Data items
────────
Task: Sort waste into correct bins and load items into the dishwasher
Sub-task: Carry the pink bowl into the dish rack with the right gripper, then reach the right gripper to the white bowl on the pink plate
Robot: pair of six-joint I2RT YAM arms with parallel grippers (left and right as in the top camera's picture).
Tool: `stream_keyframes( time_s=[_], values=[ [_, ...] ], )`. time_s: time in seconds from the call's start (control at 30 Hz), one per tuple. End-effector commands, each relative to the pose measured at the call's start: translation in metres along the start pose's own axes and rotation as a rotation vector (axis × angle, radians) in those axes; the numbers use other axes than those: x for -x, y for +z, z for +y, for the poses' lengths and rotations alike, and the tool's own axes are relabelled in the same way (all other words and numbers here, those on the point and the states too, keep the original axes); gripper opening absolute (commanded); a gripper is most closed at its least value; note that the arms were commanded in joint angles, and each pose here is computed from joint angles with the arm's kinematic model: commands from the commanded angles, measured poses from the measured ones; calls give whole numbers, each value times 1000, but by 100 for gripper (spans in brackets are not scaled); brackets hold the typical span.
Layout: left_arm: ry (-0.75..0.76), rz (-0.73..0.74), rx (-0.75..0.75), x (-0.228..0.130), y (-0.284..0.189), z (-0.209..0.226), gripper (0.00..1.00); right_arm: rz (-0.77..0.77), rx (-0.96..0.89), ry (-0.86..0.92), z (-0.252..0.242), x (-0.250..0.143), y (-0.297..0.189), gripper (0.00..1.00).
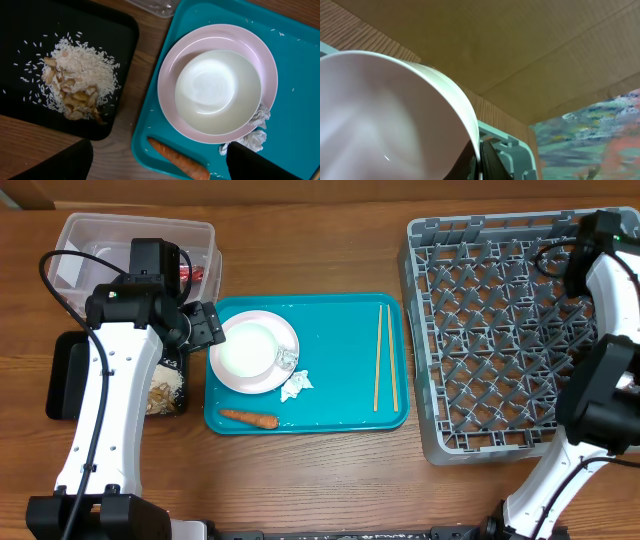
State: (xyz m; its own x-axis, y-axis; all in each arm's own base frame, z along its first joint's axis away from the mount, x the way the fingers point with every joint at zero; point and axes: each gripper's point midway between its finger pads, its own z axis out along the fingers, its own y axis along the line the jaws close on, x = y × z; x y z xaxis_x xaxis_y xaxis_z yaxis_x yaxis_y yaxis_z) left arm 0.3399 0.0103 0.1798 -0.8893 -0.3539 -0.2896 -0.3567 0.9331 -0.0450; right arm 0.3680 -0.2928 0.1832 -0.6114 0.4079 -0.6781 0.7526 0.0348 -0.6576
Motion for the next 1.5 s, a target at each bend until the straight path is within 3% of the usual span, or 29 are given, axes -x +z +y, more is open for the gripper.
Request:
stream_keyframes(
  time_s=[0.0, 0.3, 0.53, 0.6, 0.67, 0.8, 0.97, 1.13, 1.27, 1.3, 1.37, 1.47],
  values=[
    [-13, -24, -16, 6, -6, -2, 88, 6, 21, 51, 4, -1, -3, 4],
    [-13, -27, -24, 7, -6, -4, 88, 21, 51, 15, 14, -12, -9, 4],
    [-13, -26, -24, 6, -6, -4, 89, 4, 120, 14, 32, -13, -32, 10],
    [-13, -27, -24, 7, -6, -4, 89, -8, 137, 3, 36, -14, -41, 22],
    [-14, -27, -24, 7, -6, -4, 88, -22, 151, -16, 40, -15, -52, 24],
    [-14, -27, -24, 7, -6, -4, 88, -29, 179, -64, 46, -22, -68, 49],
    [-13, -26, -23, 6, -6, -4, 89, 50, 298, -79, 47, -32, -86, 52],
    [-13, -24, -22, 6, -6, -3, 93, 103, 603, -68, 29, -23, -148, 59],
    [-13, -22, -21, 5, -6, -3, 94, 49, 1089, -294, 33, -34, -255, 73],
    [-12, -14, -10, 3, -5, -1, 94, 31, 1324, -396, 32, -51, -313, 77],
    [-14, 2, 2, -1, -6, 2, 94, 45, 1537, -487, 27, -76, -371, 79],
    [-32, 29, 36, -6, -5, 15, 94, 47, 1727, -616, 22, -116, -438, 81]
  ],
)
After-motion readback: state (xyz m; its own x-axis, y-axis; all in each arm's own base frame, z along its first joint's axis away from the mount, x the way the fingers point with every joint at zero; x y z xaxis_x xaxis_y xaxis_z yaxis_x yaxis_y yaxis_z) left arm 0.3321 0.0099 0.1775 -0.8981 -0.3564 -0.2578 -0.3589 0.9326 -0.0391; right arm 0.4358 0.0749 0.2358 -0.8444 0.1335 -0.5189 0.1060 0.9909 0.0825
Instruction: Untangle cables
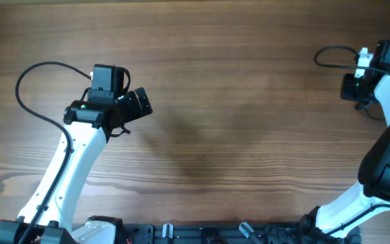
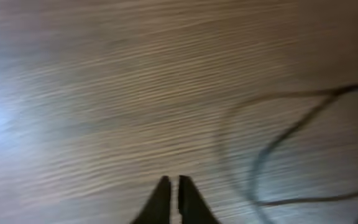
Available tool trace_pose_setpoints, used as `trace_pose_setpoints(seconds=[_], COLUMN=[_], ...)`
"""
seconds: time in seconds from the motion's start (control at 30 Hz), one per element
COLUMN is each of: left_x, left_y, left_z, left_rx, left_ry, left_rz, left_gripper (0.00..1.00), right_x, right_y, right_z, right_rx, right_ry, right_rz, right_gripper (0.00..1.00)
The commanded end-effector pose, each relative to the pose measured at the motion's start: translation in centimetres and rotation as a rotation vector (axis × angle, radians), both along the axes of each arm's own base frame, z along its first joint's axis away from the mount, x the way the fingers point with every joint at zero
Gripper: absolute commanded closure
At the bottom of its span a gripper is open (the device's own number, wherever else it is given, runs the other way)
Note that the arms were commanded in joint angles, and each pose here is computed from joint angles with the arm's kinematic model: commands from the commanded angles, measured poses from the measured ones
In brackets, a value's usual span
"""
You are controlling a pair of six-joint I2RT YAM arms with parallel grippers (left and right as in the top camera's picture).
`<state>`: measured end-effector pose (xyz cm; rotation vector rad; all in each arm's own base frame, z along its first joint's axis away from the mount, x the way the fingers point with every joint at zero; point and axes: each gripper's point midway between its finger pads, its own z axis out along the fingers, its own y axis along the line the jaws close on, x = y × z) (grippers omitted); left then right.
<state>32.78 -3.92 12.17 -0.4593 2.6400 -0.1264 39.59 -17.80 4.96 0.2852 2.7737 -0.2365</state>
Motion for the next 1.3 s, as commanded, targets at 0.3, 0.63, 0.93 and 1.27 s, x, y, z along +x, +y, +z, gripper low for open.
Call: trace_pose_setpoints(seconds=[0.3, 0.63, 0.93, 1.27], left_x=[0.2, 0.2, 0.2, 0.4], left_y=[-0.1, -0.1, 0.0, -0.1], left_z=[-0.1, -0.1, -0.1, 0.0], left_rx=[-0.019, -0.019, -0.019, -0.02], left_ry=[0.001, 0.001, 0.0, -0.01], left_rz=[0.014, 0.014, 0.015, 0.014], left_gripper=[0.0, 0.0, 0.0, 0.0], right_x=[-2.4, -11.2, -7.8, -4.0], right_y=[-5.5, -16.8, -15.5, -13.1], right_z=[-9.9, -9.7, -7.1, 11.5], right_rx=[0.127, 0.403, 0.664, 0.461], right_ry=[0.048, -0.182, -0.367, -0.651], right_rz=[-0.309, -1.088, -0.864, -0.624], right_gripper=[0.93, 0.96, 0.4, 0.0])
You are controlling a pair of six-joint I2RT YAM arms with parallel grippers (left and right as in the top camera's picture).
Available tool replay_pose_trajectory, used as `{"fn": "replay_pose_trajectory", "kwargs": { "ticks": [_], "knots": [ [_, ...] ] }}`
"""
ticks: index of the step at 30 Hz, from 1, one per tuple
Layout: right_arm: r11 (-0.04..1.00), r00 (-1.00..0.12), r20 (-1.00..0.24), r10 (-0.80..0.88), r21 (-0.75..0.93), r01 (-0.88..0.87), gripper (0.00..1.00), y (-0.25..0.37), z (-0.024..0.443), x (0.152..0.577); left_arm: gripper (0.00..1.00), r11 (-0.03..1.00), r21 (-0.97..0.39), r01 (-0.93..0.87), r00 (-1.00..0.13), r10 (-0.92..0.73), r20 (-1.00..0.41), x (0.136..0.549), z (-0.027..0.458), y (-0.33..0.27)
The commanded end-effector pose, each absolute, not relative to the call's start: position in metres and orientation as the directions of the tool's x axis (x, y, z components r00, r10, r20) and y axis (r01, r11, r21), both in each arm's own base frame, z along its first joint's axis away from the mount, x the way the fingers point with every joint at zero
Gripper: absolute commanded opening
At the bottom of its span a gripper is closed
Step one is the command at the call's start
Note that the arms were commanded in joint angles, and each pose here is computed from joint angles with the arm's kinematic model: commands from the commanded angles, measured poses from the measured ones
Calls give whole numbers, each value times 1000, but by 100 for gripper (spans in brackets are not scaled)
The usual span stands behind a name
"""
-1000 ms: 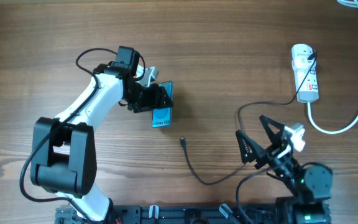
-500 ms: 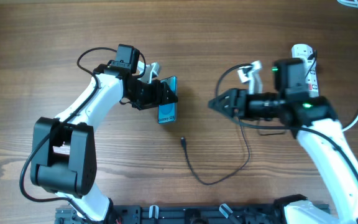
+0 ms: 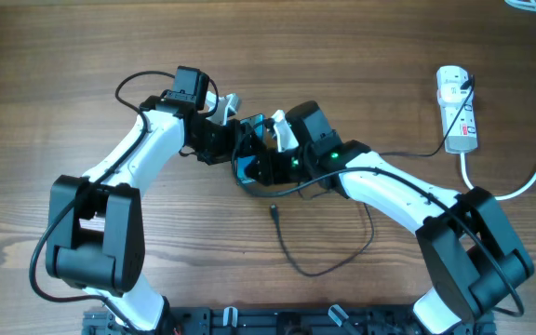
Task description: Plug charger to phone and switch on socket
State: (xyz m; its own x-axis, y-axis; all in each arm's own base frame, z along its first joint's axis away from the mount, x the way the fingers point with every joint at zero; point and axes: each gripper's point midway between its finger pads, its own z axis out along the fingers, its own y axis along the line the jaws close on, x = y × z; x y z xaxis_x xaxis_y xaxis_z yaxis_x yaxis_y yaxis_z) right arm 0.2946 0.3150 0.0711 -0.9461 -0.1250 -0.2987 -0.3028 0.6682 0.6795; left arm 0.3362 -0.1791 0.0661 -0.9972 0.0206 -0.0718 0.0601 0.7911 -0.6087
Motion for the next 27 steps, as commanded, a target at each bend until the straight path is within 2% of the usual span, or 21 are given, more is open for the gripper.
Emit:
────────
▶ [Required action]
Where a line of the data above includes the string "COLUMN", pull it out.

▶ [Answer to this problem]
Available tool trace_pose_setpoints, used as `trace_pose_setpoints(seconds=[_], COLUMN=[_], ...)`
COLUMN is each of: left_x, left_y, left_z, left_rx, left_ry, left_rz, left_gripper (0.00..1.00), right_x, right_y, right_z, right_rx, right_ry, right_rz, right_gripper (0.00..1.00)

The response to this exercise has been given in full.